=== How to complete this task ===
Your task is to repeat exactly the lines below between the line holding "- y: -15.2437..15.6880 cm" and the line holding "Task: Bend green", inclusive, and only those.

=== Dataset excerpts ===
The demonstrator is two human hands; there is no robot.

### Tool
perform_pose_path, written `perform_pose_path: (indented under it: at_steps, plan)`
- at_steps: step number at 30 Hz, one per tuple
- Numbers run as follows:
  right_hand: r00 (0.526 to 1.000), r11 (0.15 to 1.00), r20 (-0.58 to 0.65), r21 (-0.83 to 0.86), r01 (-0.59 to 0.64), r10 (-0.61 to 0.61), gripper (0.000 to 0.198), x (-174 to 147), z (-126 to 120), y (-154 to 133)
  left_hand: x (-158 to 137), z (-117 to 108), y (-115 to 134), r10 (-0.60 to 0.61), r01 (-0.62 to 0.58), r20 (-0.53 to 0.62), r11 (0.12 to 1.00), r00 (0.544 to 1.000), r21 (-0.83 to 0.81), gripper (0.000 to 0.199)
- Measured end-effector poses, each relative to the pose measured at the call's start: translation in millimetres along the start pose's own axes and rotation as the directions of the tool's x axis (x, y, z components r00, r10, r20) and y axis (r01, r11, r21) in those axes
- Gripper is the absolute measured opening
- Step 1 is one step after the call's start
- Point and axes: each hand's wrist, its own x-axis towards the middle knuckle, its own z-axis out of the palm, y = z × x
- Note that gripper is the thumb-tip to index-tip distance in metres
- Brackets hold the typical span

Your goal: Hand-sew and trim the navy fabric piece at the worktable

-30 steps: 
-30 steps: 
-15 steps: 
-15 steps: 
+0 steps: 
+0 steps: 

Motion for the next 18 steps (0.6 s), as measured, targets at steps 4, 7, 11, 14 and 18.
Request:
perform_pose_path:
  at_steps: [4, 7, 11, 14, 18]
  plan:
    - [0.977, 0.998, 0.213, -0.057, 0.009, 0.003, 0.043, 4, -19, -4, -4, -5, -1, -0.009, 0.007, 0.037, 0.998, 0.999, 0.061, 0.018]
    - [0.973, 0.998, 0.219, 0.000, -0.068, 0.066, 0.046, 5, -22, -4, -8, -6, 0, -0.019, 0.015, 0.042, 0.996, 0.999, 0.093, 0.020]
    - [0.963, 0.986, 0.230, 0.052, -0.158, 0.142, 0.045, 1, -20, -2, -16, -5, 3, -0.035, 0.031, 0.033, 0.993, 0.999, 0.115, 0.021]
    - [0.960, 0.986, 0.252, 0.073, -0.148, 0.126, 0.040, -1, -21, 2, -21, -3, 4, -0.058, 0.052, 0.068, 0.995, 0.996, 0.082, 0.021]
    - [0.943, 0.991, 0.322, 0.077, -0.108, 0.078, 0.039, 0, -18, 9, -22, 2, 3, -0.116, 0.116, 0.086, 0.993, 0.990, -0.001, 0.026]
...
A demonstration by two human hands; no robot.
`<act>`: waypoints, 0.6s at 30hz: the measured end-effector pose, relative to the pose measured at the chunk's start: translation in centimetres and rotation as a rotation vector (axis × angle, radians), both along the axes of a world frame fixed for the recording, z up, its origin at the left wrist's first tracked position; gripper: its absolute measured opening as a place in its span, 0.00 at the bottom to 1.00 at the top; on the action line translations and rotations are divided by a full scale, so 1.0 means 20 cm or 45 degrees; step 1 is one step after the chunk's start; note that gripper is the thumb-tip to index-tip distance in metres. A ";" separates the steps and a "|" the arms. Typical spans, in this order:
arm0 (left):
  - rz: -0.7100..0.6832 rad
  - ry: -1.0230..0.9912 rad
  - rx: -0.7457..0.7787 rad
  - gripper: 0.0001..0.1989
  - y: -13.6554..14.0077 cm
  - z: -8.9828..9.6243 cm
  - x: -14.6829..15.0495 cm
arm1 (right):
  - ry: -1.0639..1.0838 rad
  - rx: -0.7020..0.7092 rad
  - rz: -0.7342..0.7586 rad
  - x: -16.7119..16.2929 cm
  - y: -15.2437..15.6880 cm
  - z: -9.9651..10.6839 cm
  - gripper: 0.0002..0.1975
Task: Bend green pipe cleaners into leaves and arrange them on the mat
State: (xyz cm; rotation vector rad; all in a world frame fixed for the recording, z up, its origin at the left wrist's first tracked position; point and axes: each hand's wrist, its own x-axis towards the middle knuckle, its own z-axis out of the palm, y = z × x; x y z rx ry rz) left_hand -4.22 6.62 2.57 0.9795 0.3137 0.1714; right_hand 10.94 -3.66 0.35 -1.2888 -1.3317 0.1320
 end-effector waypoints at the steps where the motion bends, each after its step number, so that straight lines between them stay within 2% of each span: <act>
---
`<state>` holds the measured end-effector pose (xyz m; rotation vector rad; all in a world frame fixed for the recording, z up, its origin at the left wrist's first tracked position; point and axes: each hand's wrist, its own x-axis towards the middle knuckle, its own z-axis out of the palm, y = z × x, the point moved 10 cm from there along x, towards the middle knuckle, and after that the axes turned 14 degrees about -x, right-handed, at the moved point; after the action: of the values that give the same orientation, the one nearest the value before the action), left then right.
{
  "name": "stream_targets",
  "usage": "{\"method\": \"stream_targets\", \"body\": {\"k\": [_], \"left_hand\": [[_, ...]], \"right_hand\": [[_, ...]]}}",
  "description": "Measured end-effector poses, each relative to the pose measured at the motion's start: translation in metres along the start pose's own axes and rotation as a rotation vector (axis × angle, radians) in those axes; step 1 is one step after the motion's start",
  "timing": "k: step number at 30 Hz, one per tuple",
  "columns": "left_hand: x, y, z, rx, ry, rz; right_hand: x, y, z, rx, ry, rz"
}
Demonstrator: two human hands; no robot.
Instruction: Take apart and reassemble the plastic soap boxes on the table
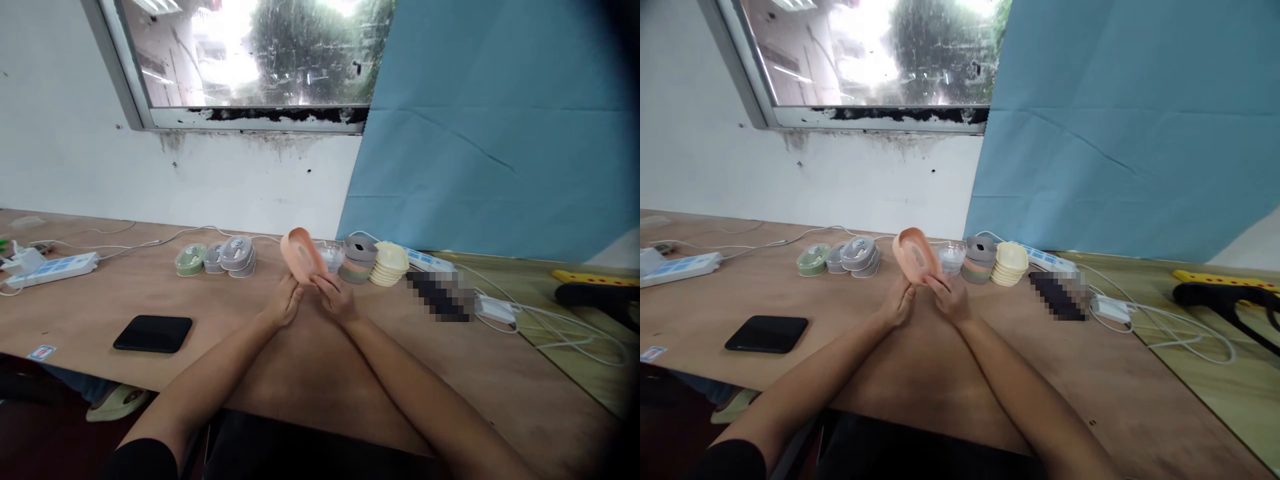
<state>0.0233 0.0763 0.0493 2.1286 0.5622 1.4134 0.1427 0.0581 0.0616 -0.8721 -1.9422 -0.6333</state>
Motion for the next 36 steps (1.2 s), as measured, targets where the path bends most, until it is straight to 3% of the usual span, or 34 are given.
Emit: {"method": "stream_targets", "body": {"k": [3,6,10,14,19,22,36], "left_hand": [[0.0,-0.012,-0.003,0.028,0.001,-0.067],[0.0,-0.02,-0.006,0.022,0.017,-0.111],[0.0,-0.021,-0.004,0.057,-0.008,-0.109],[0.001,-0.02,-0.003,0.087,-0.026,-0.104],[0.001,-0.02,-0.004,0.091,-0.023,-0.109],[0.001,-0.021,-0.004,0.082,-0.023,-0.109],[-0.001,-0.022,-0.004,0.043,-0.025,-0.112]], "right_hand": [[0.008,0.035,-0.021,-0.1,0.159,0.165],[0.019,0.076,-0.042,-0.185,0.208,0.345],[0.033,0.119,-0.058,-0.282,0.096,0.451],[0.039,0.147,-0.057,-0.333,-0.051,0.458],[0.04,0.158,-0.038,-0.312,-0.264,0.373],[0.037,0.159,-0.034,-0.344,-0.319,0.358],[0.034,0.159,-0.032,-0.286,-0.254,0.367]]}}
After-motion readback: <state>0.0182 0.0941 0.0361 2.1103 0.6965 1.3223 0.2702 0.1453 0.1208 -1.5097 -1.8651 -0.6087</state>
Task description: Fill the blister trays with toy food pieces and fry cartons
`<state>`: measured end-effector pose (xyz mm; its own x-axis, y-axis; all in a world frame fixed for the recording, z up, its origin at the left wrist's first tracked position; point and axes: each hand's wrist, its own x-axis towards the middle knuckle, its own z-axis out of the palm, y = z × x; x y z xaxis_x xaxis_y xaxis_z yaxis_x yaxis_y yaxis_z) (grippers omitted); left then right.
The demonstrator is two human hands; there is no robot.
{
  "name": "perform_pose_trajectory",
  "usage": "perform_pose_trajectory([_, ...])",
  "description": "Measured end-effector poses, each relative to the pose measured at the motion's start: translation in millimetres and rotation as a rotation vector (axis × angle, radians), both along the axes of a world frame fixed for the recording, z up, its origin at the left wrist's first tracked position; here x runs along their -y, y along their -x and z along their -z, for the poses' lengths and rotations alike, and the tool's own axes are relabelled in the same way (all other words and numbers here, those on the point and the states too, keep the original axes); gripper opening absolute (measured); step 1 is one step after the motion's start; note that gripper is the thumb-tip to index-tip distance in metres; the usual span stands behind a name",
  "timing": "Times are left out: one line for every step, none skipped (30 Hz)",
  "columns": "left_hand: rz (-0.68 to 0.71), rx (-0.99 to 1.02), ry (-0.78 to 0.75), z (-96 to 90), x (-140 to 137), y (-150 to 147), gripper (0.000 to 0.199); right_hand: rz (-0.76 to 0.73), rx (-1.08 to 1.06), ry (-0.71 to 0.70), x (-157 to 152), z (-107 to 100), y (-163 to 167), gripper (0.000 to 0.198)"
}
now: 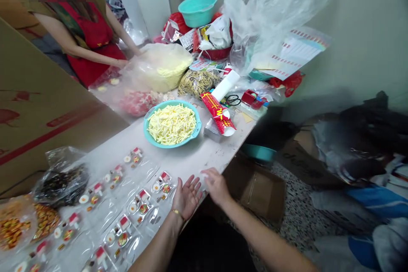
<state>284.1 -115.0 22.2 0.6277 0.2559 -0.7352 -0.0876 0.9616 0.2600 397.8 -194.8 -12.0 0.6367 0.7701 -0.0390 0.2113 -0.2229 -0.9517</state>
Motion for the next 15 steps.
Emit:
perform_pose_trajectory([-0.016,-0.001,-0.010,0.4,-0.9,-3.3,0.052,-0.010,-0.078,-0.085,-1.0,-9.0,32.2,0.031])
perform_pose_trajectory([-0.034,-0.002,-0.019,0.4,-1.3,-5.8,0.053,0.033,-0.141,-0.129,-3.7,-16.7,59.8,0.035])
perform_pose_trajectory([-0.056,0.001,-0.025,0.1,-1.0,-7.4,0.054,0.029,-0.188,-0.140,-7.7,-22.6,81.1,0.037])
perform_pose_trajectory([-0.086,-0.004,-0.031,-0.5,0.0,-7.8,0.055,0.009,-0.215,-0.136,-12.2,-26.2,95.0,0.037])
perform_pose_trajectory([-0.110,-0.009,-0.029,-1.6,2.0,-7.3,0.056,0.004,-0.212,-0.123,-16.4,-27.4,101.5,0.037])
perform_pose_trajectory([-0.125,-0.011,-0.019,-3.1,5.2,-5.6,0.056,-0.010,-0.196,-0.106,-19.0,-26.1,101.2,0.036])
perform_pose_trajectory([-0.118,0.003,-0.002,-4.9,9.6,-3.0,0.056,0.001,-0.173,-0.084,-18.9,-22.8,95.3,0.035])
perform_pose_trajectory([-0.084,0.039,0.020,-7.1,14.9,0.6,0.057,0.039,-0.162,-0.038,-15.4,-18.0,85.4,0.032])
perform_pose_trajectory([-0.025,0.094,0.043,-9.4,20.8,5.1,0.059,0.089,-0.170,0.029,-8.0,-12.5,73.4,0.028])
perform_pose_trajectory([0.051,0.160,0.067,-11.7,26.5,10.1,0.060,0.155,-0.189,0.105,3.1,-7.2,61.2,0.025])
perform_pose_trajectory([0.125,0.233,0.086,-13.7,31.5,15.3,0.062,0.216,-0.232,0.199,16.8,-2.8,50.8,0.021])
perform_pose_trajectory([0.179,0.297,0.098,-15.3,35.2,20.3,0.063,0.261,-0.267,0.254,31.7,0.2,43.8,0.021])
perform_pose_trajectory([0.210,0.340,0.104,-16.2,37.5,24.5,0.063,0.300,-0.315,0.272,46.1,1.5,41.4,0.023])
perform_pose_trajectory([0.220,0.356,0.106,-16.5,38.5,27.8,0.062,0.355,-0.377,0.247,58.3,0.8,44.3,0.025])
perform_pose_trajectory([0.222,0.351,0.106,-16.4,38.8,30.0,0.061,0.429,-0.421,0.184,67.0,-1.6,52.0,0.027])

=== Your solution ===
  - y: -15.2437..15.6880 cm
  - z: -9.9651..10.6839 cm
  - gripper: 0.0002..0.1975
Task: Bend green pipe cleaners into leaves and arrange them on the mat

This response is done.